* DESCRIPTION OF THE TASK
Give back the full listing, character for character, with no pictures.
▶
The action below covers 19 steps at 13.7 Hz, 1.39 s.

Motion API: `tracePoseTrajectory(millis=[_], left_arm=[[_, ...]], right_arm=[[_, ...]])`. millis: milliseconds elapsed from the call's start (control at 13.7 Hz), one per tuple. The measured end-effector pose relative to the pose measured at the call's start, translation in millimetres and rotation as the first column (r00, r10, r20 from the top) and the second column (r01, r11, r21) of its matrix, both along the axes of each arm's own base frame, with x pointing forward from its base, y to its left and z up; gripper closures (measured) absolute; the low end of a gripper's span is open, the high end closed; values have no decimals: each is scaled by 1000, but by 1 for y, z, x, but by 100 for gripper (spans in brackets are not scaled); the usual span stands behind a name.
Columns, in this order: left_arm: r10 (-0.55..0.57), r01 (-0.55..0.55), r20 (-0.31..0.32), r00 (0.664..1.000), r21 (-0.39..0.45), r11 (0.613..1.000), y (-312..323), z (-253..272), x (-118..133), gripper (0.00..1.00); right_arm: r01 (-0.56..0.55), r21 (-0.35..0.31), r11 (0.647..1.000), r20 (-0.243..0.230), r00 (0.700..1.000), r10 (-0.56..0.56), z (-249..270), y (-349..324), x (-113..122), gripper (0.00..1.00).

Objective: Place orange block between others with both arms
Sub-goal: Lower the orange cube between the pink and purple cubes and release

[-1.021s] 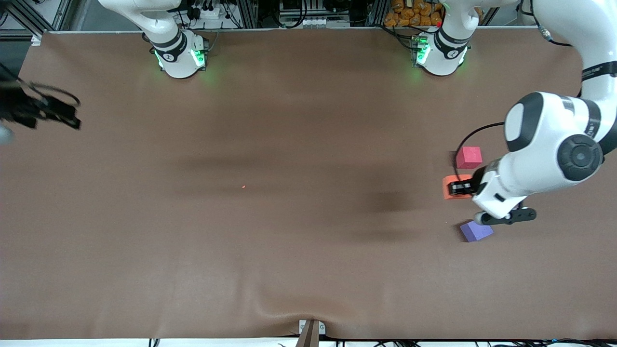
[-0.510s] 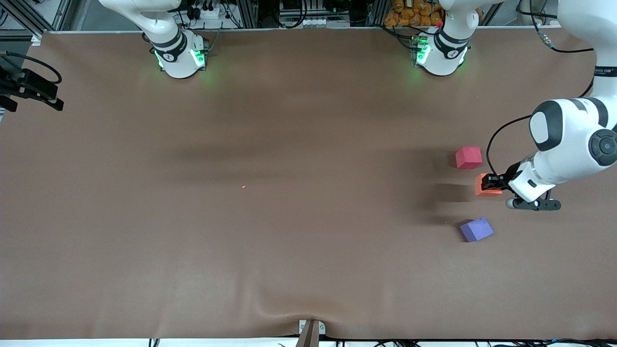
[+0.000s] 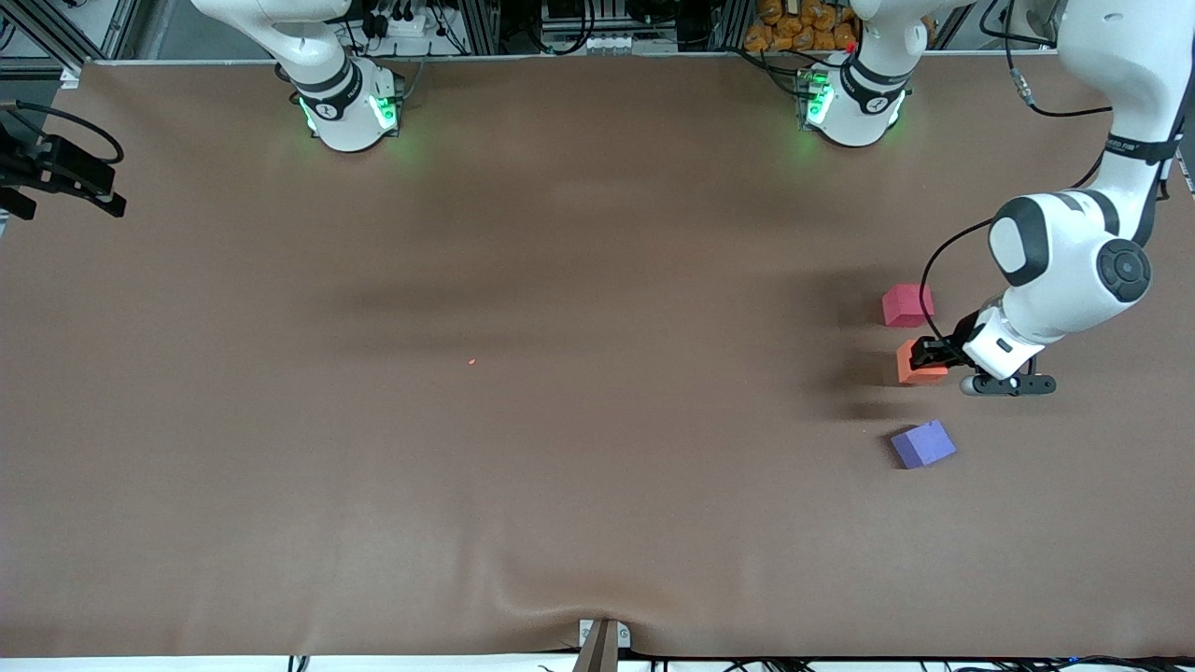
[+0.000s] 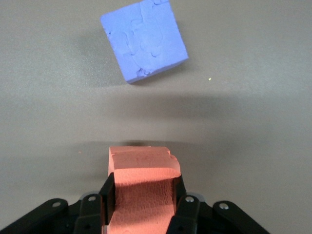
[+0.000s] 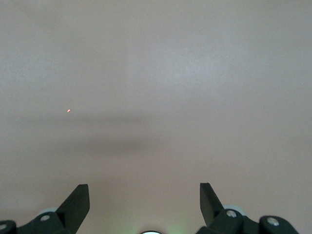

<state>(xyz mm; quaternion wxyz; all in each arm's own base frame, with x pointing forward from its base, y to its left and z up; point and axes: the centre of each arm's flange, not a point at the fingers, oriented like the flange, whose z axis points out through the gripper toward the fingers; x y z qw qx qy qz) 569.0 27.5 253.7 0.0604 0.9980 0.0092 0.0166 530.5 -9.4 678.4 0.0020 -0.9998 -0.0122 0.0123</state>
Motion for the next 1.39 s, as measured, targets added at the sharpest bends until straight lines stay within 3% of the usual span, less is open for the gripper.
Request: tracePoseTrajectory(millis=[729,802,1094,1385], left_arm=[[14,-14,27,1000,-3,1000,2,-30,3,52],[13,-13,26,1000,-3,1000,2,-31,4,45],[11,-10,35,999,-6,1000,-1,-33,8,3],[2,-2,62,998,-4,1000,-2,5,24,0]], right_arm=[[0,0,1000,-1,1000,0,-1,0,0,0],[0,0,1000,-3,1000,0,-2,0,0,0],[-10,0,1000,14,1000,10,-3,5,3,0],[-14,0,1000,20,1000,14,-3,8,4,0]])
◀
* WRITTEN RESPONSE
The action below covers 19 steps at 13.7 Hz, 1.39 s.

Motion API: `tracePoseTrajectory(millis=[_], left_arm=[[_, ...]], right_arm=[[_, ...]])`. millis: milliseconds elapsed from the call's start (control at 13.7 Hz), one per tuple. The measured end-effector pose relative to the pose measured at the call's start, translation in millimetres and rotation as the first column (r00, r10, r20 from the top) and the second column (r01, r11, r21) of its matrix, both along the axes of each arm's own base frame, with x pointing forward from its base, y to its left and z up; gripper closures (measured) absolute; the low end of a gripper's span is open, the high end closed; values have no decimals: each is scaled by 1000, but by 1 for y, z, x, but by 100 for gripper (spans in brackets are not scaled); the usual span stands behind a name.
Columns, in this order: left_arm: r10 (-0.55..0.57), r01 (-0.55..0.55), r20 (-0.31..0.32), r00 (0.664..1.000), r21 (-0.39..0.45), r11 (0.613..1.000), y (-312..323), z (-253..272), x (-118..133), gripper (0.00..1.00); right_arm: r01 (-0.56..0.55), r21 (-0.35..0.31), r11 (0.647..1.000), r20 (-0.243..0.230), r00 (0.700..1.000), r10 (-0.56..0.56), z (-249..270), y (-349..324), x (-113..122), gripper (0.00..1.00).

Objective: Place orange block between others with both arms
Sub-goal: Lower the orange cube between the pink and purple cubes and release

[-1.021s] 
[-0.510s] 
[+0.000s] 
[+0.000s] 
[+0.000s] 

<state>(xyz mm; quaternion wxyz; all in each arm's own base frame, with x pointing forward from its base, y to its left and z up; point and axes: the centre of each arm's flange, not a point at the fingers, oriented like the flange, whose z axis points out through the gripper toward the fingers; x y z qw qx qy qz) 569.0 27.5 253.7 0.0604 0.9980 0.0092 0.0166 530.5 -9.4 678.4 0.0020 -0.9998 -0.0122 0.0123</state>
Motion for the next 1.39 s, as measured, targets added at the sharpest bends until straight lines stay within 3% of the usual span, less is open for the gripper.
Request: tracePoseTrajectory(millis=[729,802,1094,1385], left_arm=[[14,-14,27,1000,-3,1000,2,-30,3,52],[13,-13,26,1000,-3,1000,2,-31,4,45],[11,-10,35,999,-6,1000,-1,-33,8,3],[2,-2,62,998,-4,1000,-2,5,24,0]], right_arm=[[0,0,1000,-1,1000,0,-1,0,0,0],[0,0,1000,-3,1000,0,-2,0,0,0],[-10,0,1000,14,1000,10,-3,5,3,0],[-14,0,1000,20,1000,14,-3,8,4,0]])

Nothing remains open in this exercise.